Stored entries
_ _ _ _ _ _ _
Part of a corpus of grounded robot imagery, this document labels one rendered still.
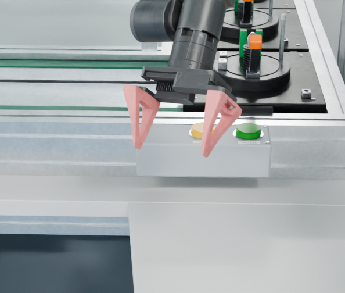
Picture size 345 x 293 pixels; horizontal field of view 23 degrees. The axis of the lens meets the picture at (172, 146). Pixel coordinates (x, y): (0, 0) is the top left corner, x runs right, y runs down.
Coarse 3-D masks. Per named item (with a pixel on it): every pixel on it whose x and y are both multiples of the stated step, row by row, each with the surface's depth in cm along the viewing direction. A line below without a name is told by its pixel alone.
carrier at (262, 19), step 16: (240, 0) 171; (272, 0) 174; (240, 16) 172; (256, 16) 174; (272, 16) 174; (288, 16) 180; (224, 32) 169; (272, 32) 170; (288, 32) 172; (224, 48) 164; (272, 48) 164; (288, 48) 164; (304, 48) 164
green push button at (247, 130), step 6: (240, 126) 133; (246, 126) 133; (252, 126) 133; (258, 126) 133; (240, 132) 132; (246, 132) 131; (252, 132) 131; (258, 132) 132; (246, 138) 131; (252, 138) 131
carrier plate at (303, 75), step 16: (304, 64) 156; (304, 80) 150; (240, 96) 144; (256, 96) 144; (272, 96) 144; (288, 96) 144; (320, 96) 144; (288, 112) 142; (304, 112) 142; (320, 112) 141
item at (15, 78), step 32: (0, 64) 162; (32, 64) 162; (64, 64) 162; (96, 64) 162; (128, 64) 162; (160, 64) 162; (0, 96) 157; (32, 96) 157; (64, 96) 157; (96, 96) 157
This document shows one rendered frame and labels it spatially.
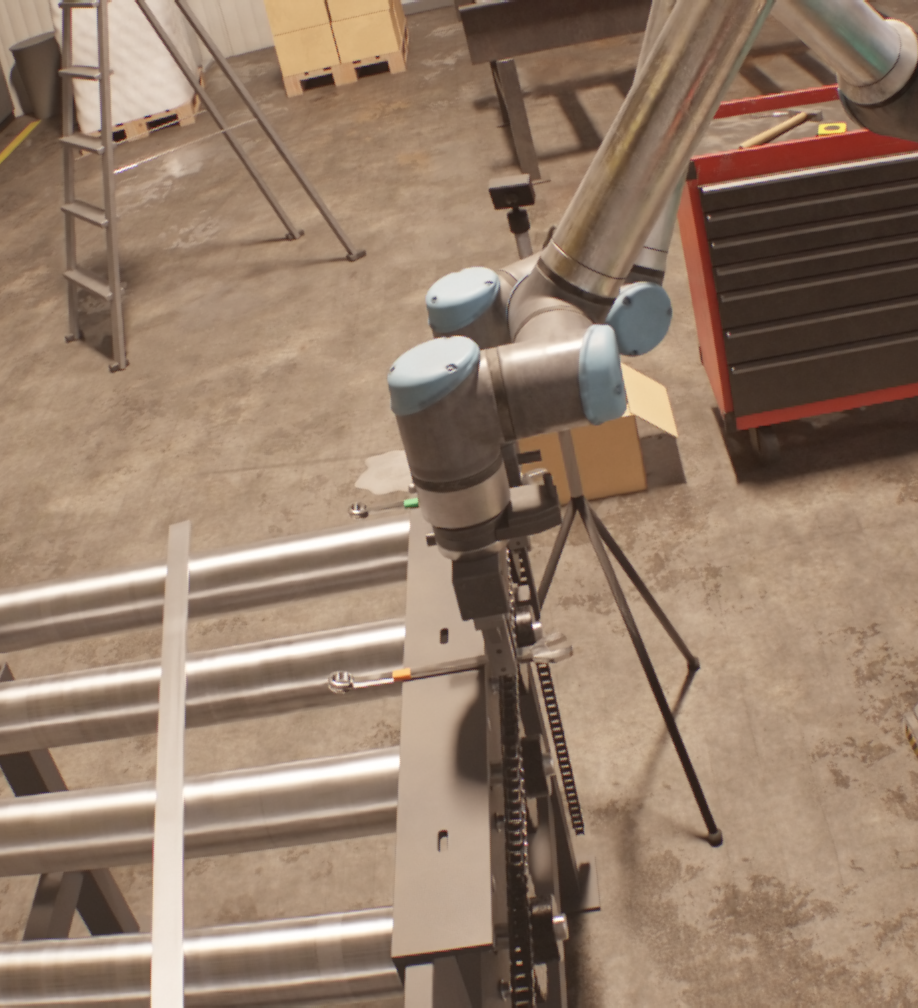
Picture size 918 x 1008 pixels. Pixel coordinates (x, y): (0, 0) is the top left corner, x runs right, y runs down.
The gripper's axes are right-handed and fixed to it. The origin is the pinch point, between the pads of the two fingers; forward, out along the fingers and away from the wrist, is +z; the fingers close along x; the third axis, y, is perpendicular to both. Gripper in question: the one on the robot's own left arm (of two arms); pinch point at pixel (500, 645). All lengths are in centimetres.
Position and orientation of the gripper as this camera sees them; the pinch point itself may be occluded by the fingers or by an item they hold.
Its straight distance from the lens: 153.4
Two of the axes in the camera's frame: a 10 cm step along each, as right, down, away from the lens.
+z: 2.2, 8.5, 4.8
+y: -9.7, 1.9, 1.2
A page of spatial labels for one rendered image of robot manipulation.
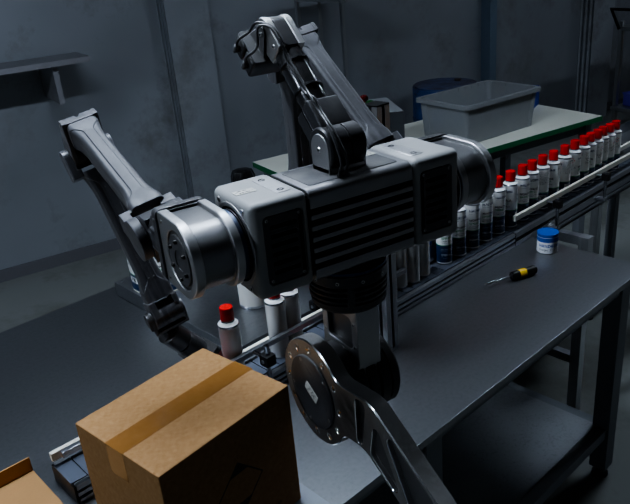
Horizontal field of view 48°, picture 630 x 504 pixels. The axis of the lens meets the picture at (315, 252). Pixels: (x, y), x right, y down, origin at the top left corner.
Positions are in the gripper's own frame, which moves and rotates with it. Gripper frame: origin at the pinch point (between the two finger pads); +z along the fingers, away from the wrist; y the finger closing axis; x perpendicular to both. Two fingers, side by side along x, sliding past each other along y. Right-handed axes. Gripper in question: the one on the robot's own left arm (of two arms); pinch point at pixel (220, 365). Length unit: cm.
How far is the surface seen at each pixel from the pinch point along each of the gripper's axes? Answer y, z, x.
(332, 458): -35.2, 9.5, 5.0
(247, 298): 25.6, 19.8, -21.1
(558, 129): 63, 187, -209
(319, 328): 0.9, 25.8, -22.9
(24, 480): 11.2, -21.6, 43.3
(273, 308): -2.2, 3.1, -18.6
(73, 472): -0.8, -21.0, 35.1
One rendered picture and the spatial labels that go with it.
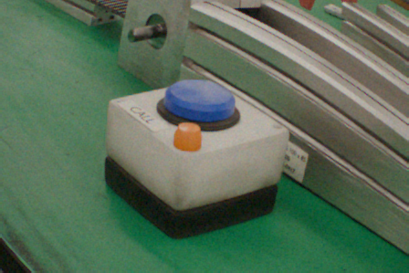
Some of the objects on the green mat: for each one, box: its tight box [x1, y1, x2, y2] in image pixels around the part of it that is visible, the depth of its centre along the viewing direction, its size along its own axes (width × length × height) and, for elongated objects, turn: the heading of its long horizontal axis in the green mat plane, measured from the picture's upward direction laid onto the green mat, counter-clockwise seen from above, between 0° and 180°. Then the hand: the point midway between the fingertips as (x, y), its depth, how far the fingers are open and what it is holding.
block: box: [117, 0, 283, 89], centre depth 74 cm, size 9×12×10 cm
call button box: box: [104, 80, 289, 239], centre depth 57 cm, size 8×10×6 cm
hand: (328, 3), depth 87 cm, fingers open, 8 cm apart
_ _ _ _ _ _ _
▶ [BRIEF]:
In the records above, take every line from the opening one through the line with "item at (15, 78), step" and repeat it exactly; pictures are not part of the copy.

▶ [RESULT OF THE TASK]:
Part of a corpus of grounded robot imagery, this document labels one rendered still.
Picture size 345 x 293 pixels; horizontal field of view 23 degrees. The axis of the lens meets the picture at (172, 146). Pixel coordinates (x, y): (0, 0) is the top left corner, x runs right, y runs down.
Coarse 3-D masks. Per named item (with a pixel on it): every pixel on it whose x and y are both multiples of the stated step, row by row, each with the surface's depth in cm along the viewing direction. A line below without a name is told by its pixel alone.
carrier at (262, 19), step 16: (240, 0) 171; (272, 0) 174; (240, 16) 172; (256, 16) 174; (272, 16) 174; (288, 16) 180; (224, 32) 169; (272, 32) 170; (288, 32) 172; (224, 48) 164; (272, 48) 164; (288, 48) 164; (304, 48) 164
green push button at (247, 130), step 6: (240, 126) 133; (246, 126) 133; (252, 126) 133; (258, 126) 133; (240, 132) 132; (246, 132) 131; (252, 132) 131; (258, 132) 132; (246, 138) 131; (252, 138) 131
carrier plate at (303, 75), step 16: (304, 64) 156; (304, 80) 150; (240, 96) 144; (256, 96) 144; (272, 96) 144; (288, 96) 144; (320, 96) 144; (288, 112) 142; (304, 112) 142; (320, 112) 141
item at (15, 78), step 32: (0, 64) 162; (32, 64) 162; (64, 64) 162; (96, 64) 162; (128, 64) 162; (160, 64) 162; (0, 96) 157; (32, 96) 157; (64, 96) 157; (96, 96) 157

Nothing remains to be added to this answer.